#### [TASK]
Collect every line in the records below that contains the word "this".

»»

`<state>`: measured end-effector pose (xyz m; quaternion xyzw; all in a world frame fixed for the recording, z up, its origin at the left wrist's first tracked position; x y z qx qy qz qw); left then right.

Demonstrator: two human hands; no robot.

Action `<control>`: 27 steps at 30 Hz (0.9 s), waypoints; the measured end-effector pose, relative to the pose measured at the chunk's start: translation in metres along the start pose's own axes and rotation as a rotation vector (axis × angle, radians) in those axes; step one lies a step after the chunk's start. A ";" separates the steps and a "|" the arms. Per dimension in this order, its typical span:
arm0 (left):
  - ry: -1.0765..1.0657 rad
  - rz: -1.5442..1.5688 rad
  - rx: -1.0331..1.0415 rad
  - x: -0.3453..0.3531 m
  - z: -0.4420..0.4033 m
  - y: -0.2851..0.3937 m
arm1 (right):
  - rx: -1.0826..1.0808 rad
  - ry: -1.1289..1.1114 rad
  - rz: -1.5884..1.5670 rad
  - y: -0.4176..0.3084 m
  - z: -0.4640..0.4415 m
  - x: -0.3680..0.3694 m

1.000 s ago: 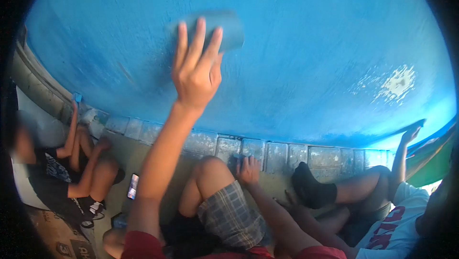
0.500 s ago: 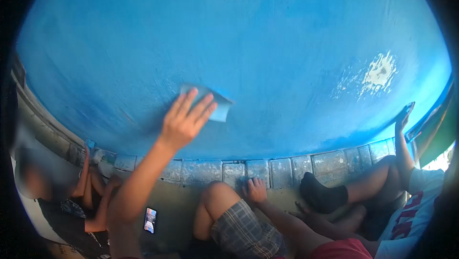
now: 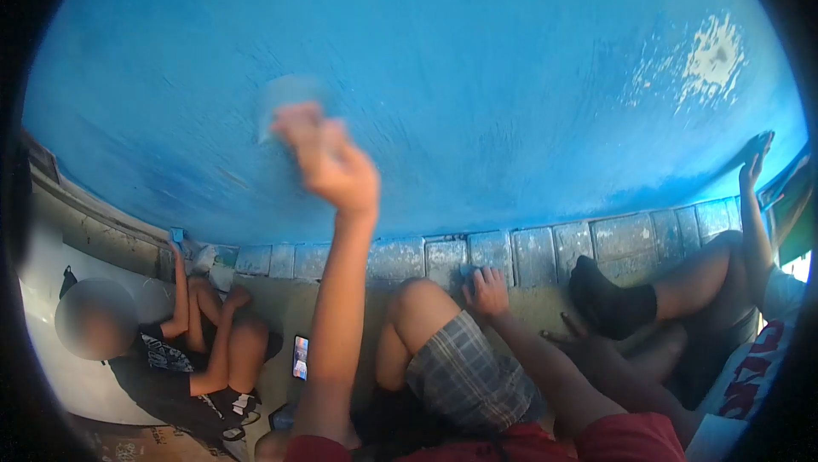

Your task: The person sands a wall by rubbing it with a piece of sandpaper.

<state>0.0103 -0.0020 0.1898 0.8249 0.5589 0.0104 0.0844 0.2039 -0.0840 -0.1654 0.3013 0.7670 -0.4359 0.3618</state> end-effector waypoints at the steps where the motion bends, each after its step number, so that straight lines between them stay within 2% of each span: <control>1: -0.093 0.000 0.122 0.007 0.006 0.014 | 0.001 0.014 0.002 0.000 0.000 0.000; 3: -0.266 0.007 0.375 0.022 0.020 0.040 | -0.012 0.027 -0.008 -0.004 0.000 0.001; 6: 0.036 0.008 0.078 -0.010 -0.031 -0.018 | -0.017 0.030 0.021 0.000 -0.003 0.002; 7: 0.130 0.123 -0.159 -0.015 -0.035 -0.042 | -0.014 0.025 0.029 -0.001 -0.004 0.002; 9: 0.201 -0.015 -0.104 -0.011 -0.035 -0.025 | -0.006 0.006 0.027 -0.001 0.001 -0.002; 12: -0.264 -0.053 0.288 0.007 0.011 0.006 | -0.008 0.006 -0.007 0.000 -0.002 -0.001; 13: -0.216 -0.001 0.248 -0.003 0.006 -0.015 | -0.020 0.042 -0.010 -0.003 -0.003 -0.005; 14: -0.004 0.026 0.079 -0.015 -0.006 -0.043 | -0.017 0.040 -0.026 -0.002 -0.003 -0.002; 16: 0.281 0.094 -0.411 -0.040 -0.019 -0.077 | -0.021 0.026 -0.044 0.001 -0.001 -0.001; 17: 0.121 -0.106 -0.199 -0.027 -0.011 -0.066 | -0.007 0.040 -0.045 0.003 0.001 -0.002; 20: -0.278 -0.084 0.125 -0.006 0.036 -0.014 | 0.021 0.024 -0.030 0.003 0.000 -0.004; 21: -0.268 -0.092 0.138 -0.010 0.036 -0.013 | 0.006 0.047 -0.035 -0.001 0.000 -0.005; 24: 0.227 0.137 -0.556 -0.039 0.017 -0.083 | -0.015 0.108 -0.028 -0.001 -0.003 -0.005; 25: 0.333 0.211 -0.853 -0.046 0.011 -0.104 | -0.018 0.104 -0.017 0.000 -0.003 -0.005; 27: 0.249 0.085 -0.487 -0.030 -0.010 -0.071 | -0.021 0.095 0.018 -0.002 -0.002 -0.009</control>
Point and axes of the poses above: each hand's wrist, its own z-axis away from the middle knuckle, its own x-axis out of the palm, y = z × x, the point moved 7 cm from there along -z, towards the middle knuckle
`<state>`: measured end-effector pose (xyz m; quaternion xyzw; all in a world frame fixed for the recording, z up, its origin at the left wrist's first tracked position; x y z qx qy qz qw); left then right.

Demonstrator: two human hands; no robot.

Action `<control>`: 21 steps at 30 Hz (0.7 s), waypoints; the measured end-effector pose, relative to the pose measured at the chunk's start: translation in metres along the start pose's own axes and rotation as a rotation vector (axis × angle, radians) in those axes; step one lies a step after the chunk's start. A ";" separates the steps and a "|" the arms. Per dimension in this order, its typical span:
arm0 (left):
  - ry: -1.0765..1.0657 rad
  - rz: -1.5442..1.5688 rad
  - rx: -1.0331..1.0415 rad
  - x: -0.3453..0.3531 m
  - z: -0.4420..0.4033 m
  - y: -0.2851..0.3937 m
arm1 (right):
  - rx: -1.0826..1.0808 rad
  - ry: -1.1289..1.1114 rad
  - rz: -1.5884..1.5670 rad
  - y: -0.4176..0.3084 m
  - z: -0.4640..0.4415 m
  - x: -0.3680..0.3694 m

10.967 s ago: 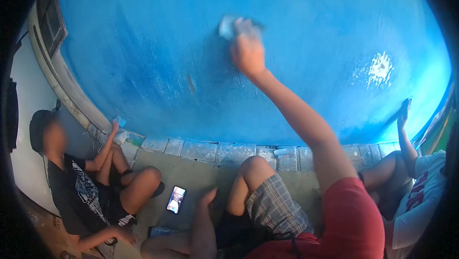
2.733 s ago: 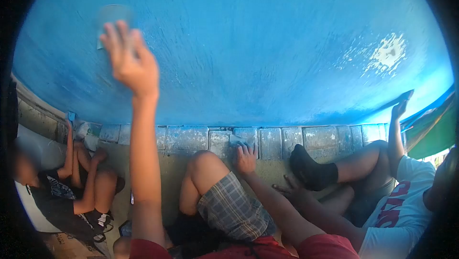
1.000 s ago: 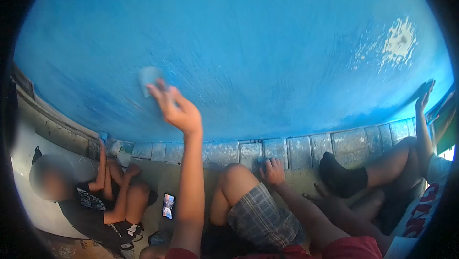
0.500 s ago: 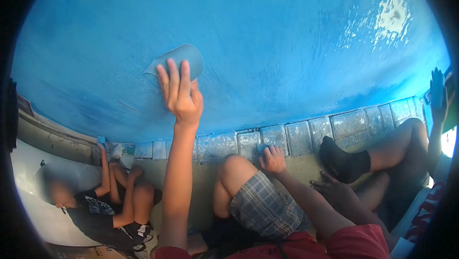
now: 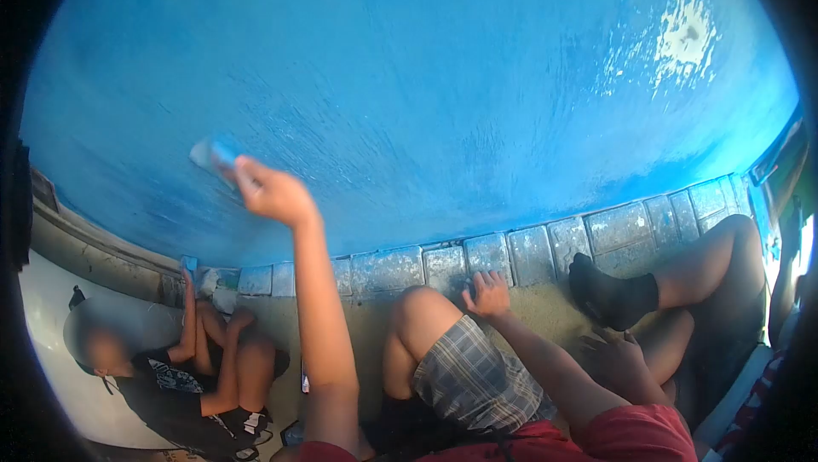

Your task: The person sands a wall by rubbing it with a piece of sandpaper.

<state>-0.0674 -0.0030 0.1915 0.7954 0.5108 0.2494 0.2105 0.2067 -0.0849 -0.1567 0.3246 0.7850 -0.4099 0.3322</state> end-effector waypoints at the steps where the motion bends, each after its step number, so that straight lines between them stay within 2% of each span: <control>1: -0.037 -0.048 0.197 0.009 0.005 0.023 | 0.022 -0.027 -0.009 0.003 0.001 0.003; 2: -0.172 0.009 0.395 0.020 0.019 0.047 | 0.044 -0.055 -0.021 0.005 0.003 0.007; 3: -0.384 -0.077 0.554 0.029 0.029 0.058 | 0.060 -0.084 -0.033 0.006 0.003 0.010; 5: -0.229 -0.010 0.525 0.025 0.008 0.050 | 0.018 -0.067 -0.032 0.002 0.004 0.009; 7: -0.049 0.002 0.194 0.013 -0.032 0.039 | 0.018 -0.053 -0.032 0.006 0.001 0.008; 8: -0.057 -0.005 0.170 0.014 -0.035 0.051 | 0.039 -0.053 -0.039 0.008 0.002 0.010; 11: -0.379 -0.149 0.604 0.032 0.018 0.071 | 0.037 -0.025 -0.021 0.005 0.006 0.003; 12: -0.415 -0.264 0.607 0.028 0.022 0.067 | 0.021 -0.024 -0.021 0.003 0.006 0.001; 15: -0.094 -0.127 0.192 0.001 -0.035 0.020 | -0.054 0.032 0.017 -0.002 -0.002 0.000; 20: -0.290 -0.143 0.553 0.015 0.018 0.044 | -0.106 0.036 0.042 0.001 0.012 0.008; 21: -0.313 -0.166 0.529 0.013 0.024 0.042 | -0.118 0.049 0.013 -0.001 0.011 0.005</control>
Point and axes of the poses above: each hand's wrist, its own z-axis away from the middle knuckle, its own x-axis out of the palm, y = z × x, the point moved 7 cm from there along -z, towards the middle knuckle
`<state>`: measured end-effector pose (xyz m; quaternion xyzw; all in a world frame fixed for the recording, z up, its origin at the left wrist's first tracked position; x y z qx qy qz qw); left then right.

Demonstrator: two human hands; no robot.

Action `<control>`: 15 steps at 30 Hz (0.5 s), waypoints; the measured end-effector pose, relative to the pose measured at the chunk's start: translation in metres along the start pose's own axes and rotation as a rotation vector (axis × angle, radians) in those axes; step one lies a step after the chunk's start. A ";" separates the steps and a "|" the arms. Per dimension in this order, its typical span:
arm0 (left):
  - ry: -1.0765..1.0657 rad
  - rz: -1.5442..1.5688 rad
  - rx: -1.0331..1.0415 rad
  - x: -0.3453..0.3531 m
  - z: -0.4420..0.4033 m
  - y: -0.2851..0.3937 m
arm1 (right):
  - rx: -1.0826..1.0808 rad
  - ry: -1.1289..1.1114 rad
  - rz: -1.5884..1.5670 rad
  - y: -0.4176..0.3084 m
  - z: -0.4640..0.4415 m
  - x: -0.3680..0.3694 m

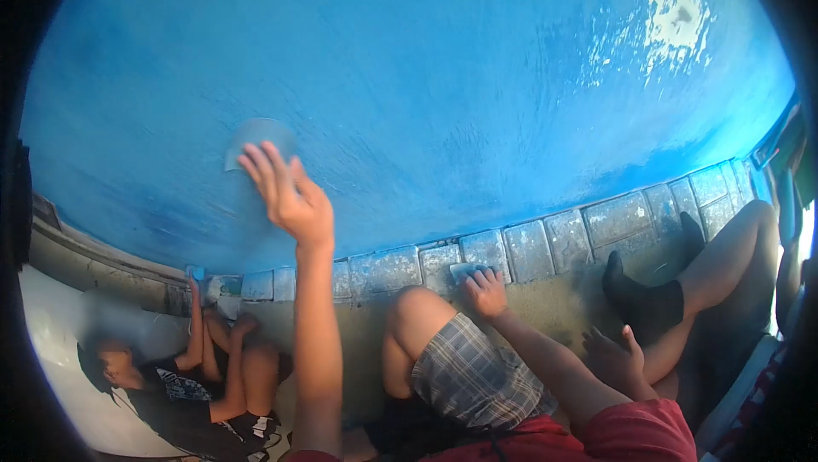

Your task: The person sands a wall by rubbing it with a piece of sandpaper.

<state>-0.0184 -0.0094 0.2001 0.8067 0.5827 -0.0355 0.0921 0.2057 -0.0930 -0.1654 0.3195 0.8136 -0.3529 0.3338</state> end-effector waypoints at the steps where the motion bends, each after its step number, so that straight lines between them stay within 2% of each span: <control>1: -0.023 -0.010 -0.025 -0.001 0.004 0.000 | -0.014 0.019 -0.025 -0.001 -0.004 -0.001; 2: -0.042 -0.016 -0.052 0.001 0.005 -0.003 | -0.015 0.020 -0.027 -0.001 -0.008 0.000; 3: 0.055 -0.017 -0.101 -0.007 -0.002 -0.017 | -0.015 0.016 -0.026 0.001 -0.008 0.004; 6: 0.054 -0.007 -0.026 -0.001 -0.005 -0.010 | 0.009 -0.026 0.004 0.006 0.005 0.012; 7: -0.053 0.012 0.046 0.008 0.009 0.007 | 0.007 -0.030 0.016 0.008 0.001 0.013; 8: -0.163 0.050 0.022 0.013 0.025 0.020 | 0.002 -0.028 0.000 0.007 -0.001 0.012; 10: -0.180 0.000 -0.039 0.009 0.054 0.006 | -0.005 -0.031 -0.040 0.006 -0.002 0.010; 13: 0.005 0.014 -0.370 -0.002 0.085 -0.035 | 0.010 -0.058 -0.030 0.008 0.002 0.014; 15: -0.155 -0.009 -0.224 0.005 0.099 -0.014 | 0.028 -0.067 -0.014 0.011 0.002 0.017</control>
Point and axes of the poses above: each hand's wrist, its own z-axis away from the middle knuckle, its own x-axis out of the palm, y = z × x, the point moved 7 cm from there along -z, towards the middle knuckle
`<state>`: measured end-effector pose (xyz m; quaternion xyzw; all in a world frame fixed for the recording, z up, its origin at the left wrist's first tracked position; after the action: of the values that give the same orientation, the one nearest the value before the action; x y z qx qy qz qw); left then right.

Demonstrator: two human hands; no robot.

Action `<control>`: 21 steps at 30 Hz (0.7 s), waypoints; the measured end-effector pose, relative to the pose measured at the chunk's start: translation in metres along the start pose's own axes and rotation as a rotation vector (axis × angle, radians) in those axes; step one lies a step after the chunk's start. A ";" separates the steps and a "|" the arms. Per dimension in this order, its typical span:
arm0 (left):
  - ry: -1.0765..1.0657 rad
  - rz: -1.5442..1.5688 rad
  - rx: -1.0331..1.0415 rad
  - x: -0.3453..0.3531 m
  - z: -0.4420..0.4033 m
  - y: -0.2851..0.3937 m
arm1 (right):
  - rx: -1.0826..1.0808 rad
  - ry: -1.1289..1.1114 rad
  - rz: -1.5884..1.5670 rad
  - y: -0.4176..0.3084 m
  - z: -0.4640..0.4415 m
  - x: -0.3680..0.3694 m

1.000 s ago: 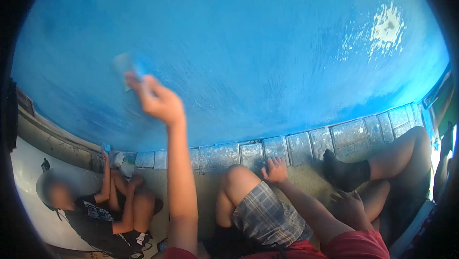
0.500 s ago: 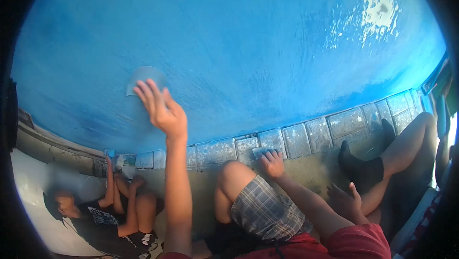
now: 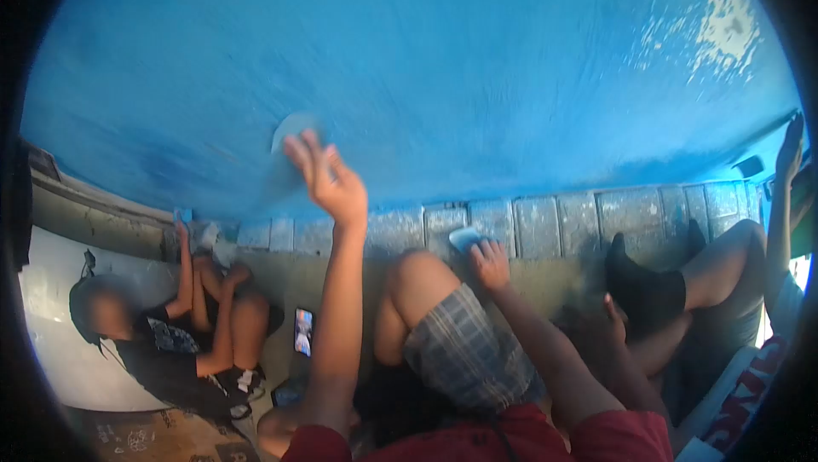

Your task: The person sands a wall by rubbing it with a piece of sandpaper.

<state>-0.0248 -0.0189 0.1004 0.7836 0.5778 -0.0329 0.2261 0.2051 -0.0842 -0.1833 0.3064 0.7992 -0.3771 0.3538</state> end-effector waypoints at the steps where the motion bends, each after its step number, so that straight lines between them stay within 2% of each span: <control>1: -0.079 -0.019 0.069 0.005 0.006 0.012 | 0.009 -0.005 0.011 -0.001 0.006 -0.001; 2: -0.065 0.015 0.128 0.009 0.001 0.018 | -0.022 0.042 0.014 -0.003 0.004 -0.003; 5: 0.244 0.018 0.130 -0.010 -0.065 0.035 | -0.107 0.109 0.047 -0.003 0.004 -0.003; 8: 0.213 0.007 0.227 -0.006 -0.097 0.067 | -0.077 0.063 0.024 -0.004 0.005 -0.007; 11: -0.057 -0.004 0.512 0.023 -0.049 0.085 | -0.076 0.085 -0.017 -0.010 -0.001 -0.012; 14: 0.003 -0.093 0.422 0.020 -0.007 0.039 | -0.086 0.083 -0.033 -0.008 0.000 -0.012; 17: 0.051 -0.173 0.186 0.000 -0.001 -0.019 | -0.089 0.099 -0.023 -0.006 -0.001 -0.009; 21: 0.082 -0.072 0.272 -0.001 -0.026 -0.003 | -0.062 0.056 -0.067 -0.009 -0.001 -0.012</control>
<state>-0.0335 -0.0086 0.1233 0.7863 0.6047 -0.0868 0.0926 0.2042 -0.0910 -0.1698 0.2786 0.8299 -0.3550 0.3280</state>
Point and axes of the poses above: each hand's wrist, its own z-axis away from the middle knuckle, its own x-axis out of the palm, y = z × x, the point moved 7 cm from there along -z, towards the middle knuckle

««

#### [OUTPUT OF THE EXERCISE]
Action `<control>`: 27 steps at 30 Hz (0.9 s), waypoints; the measured end-effector pose, relative to the pose measured at the chunk's start: translation in metres along the start pose's own axes and rotation as a rotation vector (axis × angle, radians) in those axes; step one lies a step after the chunk's start. A ";" separates the steps and a "|" the arms. Per dimension in this order, its typical span:
Action `<control>`: 21 steps at 30 Hz (0.7 s), waypoints; the measured end-effector pose, relative to the pose measured at the chunk's start: translation in metres along the start pose's own axes and rotation as a rotation vector (axis × angle, radians) in those axes; step one lies a step after the chunk's start. A ";" separates the steps and a "|" the arms. Per dimension in this order, its typical span:
Action `<control>`: 15 steps at 30 Hz (0.5 s), waypoints; the measured end-effector pose, relative to the pose measured at the chunk's start: translation in metres along the start pose's own axes and rotation as a rotation vector (axis × angle, radians) in those axes; step one lies a step after the chunk's start. A ";" separates the steps and a "|" the arms. Per dimension in this order, its typical span:
Action `<control>`: 21 steps at 30 Hz (0.7 s), waypoints; the measured end-effector pose, relative to the pose measured at the chunk's start: translation in metres along the start pose's own axes and rotation as a rotation vector (axis × angle, radians) in those axes; step one lies a step after the chunk's start. A ";" separates the steps and a "|" the arms. Per dimension in this order, its typical span:

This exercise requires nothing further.